IRS scam back, marshal reports
BAINBRIDGE -- The never-popular IRS phone scam has reared its ugly head again, Bainbridge Town Marshal Rodney Fenwick reported Friday.
"I've had several calls reported the last couple days," Fenwick told the Banner Graphic, indicating the story is always the same.
Someone claiming to be from the IRS calls and says the resident or residents owe the agency for past-due taxes and face fines and jail time if they don't remit post haste what is owed.
The calls are coming from out of country, Fenwick said, noting that callers are using a relay number that shows up on Caller ID as either 202-738-4123 or 202-580-8451.
Scammers usually request that the money be paid back through the purchase of pre-paid cards.

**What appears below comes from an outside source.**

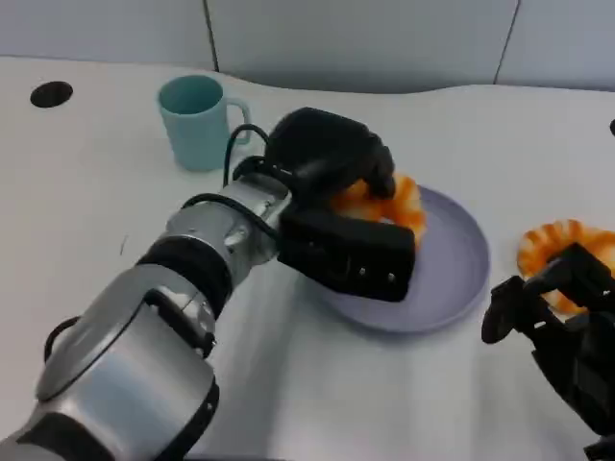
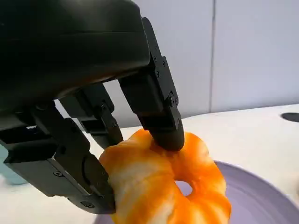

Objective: Grasp the bread from the table and place it into the plate.

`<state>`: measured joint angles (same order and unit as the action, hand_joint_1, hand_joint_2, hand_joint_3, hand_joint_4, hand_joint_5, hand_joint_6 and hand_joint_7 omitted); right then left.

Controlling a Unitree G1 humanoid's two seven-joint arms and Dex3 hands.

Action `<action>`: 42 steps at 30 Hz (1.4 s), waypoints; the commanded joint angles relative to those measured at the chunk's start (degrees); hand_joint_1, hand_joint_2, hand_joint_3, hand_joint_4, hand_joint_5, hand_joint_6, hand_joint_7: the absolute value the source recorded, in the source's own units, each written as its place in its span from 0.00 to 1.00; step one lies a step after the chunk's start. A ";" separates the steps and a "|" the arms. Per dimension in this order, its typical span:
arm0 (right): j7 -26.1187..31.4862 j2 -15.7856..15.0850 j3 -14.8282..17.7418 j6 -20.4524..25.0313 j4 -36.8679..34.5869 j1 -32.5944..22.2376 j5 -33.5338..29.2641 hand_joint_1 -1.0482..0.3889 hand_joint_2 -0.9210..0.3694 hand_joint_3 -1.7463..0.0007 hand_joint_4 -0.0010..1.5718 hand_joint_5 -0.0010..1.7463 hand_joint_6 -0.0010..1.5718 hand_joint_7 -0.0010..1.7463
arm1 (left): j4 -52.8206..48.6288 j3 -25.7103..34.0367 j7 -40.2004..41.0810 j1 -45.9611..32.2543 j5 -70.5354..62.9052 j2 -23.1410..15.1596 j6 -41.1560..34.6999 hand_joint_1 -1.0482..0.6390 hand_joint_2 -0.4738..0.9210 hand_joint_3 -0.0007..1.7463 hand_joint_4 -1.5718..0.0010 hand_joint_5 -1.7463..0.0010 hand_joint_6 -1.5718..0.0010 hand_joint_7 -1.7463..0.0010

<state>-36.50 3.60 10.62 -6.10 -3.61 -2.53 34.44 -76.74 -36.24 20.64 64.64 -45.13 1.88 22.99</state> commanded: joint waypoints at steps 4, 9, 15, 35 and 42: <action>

The IRS phone scam continues to be the most common telephone privacy complaint being reported in Indiana, according to the Attorney General's Office, which has received more than 500 complaints about the IRS scam in 2015 alone, and had more than 1,100 complaints in 2014.
Amazingly, the IRS says more than 1,000 victims actually have fallen for the scam, sending more than $5 million so far to someone in Nigeria or Canada or Kathmandu as people are either wiring money or purchasing pre-paid debit cards and giving them the card number, all in an attempt to avoid a bogus arrest.
Scammers are targeting thousands of people with these calls, and even if you don't pick up the phone, they'll hound you by leaving a frightening message on your answering machine or voicemail.
Like them or not, the IRS assures it will never call and threaten you with arrest. It doesn't even have arrest powers.
The best solution for those receiving such a call is to hang up and contact the Indiana Attorney General's Office (1-888-834-9969) or the Indiana Better Business Bureau (1-866-463-9222) or even the IRS itself (1-800-829-1040).
And it's important to know that if there is a real problem with a tax filing, you will get a certified letter via mail, stating what is wrong and explaining your rights. The IRS will never demand payment on the spot.
As with any unsolicited telephone call, it is important not to give out any personal data such as birthdate, Social Security number or credit card information, Marshal Fenwick reminded.